Today is the first day of the Amsterdam Legal Workshop — in full I suppose that’s called the Free Software Foundation Europe’s Freedom Task Force European Legal Network yearly workshop in Amsterdam. As in 2008 and 2009, we have a room full of the top lawyers and technologists in the Free Software legal field. Thanks to the organizational efforts of Shane, Karsten, Hugo and Rainer we’ve got a full two days of talks and demonstrations. As in past years, new relationships develop as we bring different parties to a neutral, private conference. We also take stock of where we are on a global scale with respect to Free Software licensing and legal issues. Glyn Moody was kind enough to open up the conference with a talk on the (singular) conversion from analogue to digital which — as is Glyn’s wont — ties together the past and future and fields of law, biology and computer science. And from there, we’ve gone off into deep legal territory which I won’t write about, but it’s an education.
Today (yesterday? timezones are confusing) the jury in the long-long-long-running case of SCO vs. Novell returned a verdict. on the question whether the copyrights (to UNIX) were transferred to SCO. The jury answered “no”, which bring to a sort-of-close the whole lawsuit. You can find more coverage at Groklaw (kind of gloaty, though), Ars Technica (annoying with Konqueror though) or The Register.
I say it’s sort-of-closed, simply because the decision and final verdict belongs to the judge, not the jury (as the parties in the suit had requested — see Groklaw). So things could still change around. In any case, this means (modulo final decision, appeals, and whatnot) that the copyrights to UNIX still reside with Novell and SCO has no case to bring copyright infringement suits against contributors to Linux. Novell has the copyrights, so it would be Novell’s prerogative to do so if such claims had any merit.
To put it more simply still: the spectre of suits “against Linux” on the basis of copyright infringement from UNIX is now banished. That’s a form of freedom.
[[ Another case, Palm vs. Artifex, has its first hearing today if I read the court schedules right a ways back; that’s the suit brought by Artifex against Palm for Palm using the mupdf (GPL) libraries but not shipping the sources of the PDF viewer application. A suit that, to me, exemplifies yech, gross on both sides of the suit: Palm for not doing the usual compliance move, Artifex for shipping wretched source for mupdf and bringing suit from a licensing rather than compliance angle. ]]
Today, March 31st, is Document Freedom Day.
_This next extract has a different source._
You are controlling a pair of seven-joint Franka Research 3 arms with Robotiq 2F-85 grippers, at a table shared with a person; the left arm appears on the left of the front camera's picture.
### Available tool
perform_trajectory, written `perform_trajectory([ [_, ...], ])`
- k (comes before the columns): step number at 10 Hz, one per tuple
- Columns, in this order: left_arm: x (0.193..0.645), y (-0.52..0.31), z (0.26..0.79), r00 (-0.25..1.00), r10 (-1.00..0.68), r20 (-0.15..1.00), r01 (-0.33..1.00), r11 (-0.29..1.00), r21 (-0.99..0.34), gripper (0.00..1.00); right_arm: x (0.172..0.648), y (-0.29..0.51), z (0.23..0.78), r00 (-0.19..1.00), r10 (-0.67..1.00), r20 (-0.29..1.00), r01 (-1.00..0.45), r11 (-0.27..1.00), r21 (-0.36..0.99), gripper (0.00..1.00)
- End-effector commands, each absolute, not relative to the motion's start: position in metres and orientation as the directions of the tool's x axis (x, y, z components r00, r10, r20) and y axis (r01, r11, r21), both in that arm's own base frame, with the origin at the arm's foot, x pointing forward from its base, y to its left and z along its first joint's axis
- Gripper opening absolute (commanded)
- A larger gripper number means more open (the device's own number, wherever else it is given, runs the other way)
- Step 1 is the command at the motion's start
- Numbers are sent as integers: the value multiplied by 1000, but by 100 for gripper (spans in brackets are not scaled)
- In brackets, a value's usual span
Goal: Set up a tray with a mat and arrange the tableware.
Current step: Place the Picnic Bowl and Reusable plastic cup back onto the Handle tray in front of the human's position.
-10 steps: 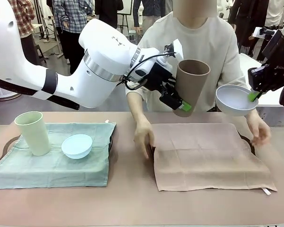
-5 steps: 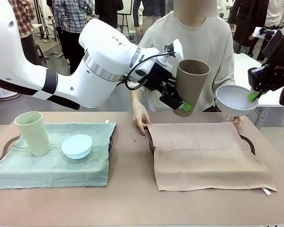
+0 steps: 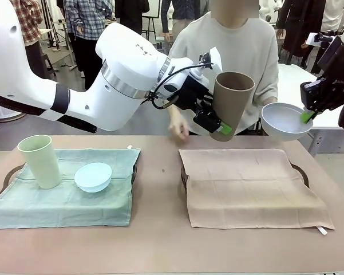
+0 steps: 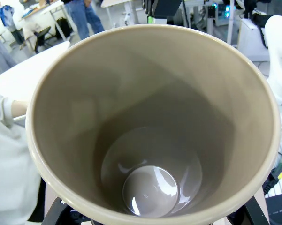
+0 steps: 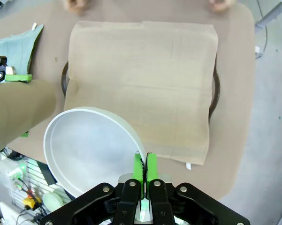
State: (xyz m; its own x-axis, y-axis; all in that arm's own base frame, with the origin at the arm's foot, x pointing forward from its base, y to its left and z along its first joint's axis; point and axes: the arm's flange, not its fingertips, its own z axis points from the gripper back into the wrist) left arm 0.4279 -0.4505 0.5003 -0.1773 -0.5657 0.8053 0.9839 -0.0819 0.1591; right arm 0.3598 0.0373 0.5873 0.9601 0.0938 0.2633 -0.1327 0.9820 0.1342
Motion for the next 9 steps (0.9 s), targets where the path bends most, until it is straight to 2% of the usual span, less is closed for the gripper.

It’s a day in which we (for some fuzzy meaning of “we”, but including at least Free Software developers) stress the importance of Open document formats. Those are formats which are documented as an Open Standard, which is to say that their syntax and semantics are both described in a fashion that is available to the public and well understood. Plain text is such a format, and it works well for certain kinds of unstructured documents — stories, essays, etc. Well, assuming you know what character encoding is used and that the hardware encoding is understood as well. If you want a little more structure, then something like LaTeX can get you markup and layout and whatnot. However, LaTeX can be a terrible mess and understanding just what a given document does can’t really be decided except by running LaTeX over it and waiting for output.
A really Open document format has a standards document attached to it, one that defines exactly what the syntax and semantics are. Preferably a standards document that is controlled by a trustworthy standards body — one in which procedures are documented and followed and where the public interest is served. That way, you end up with a document standard that is stable, well-defined and useful.
In theory, anyway.
So of course this is all hinting at ODF (OpenDocument Format), which has a specification (v.1.1) and a process for updating the specification when needed. I believe the specification itself has its issues — it really is difficult to specify syntax and semantics with rigor — but it gets the job done and, most importantly, is written in good faith and available for everyone to implement on a royalty-free basis. The latter is important because we want to play by the rules but also need to enable current and future implementations of tools that use the document format without restrictions.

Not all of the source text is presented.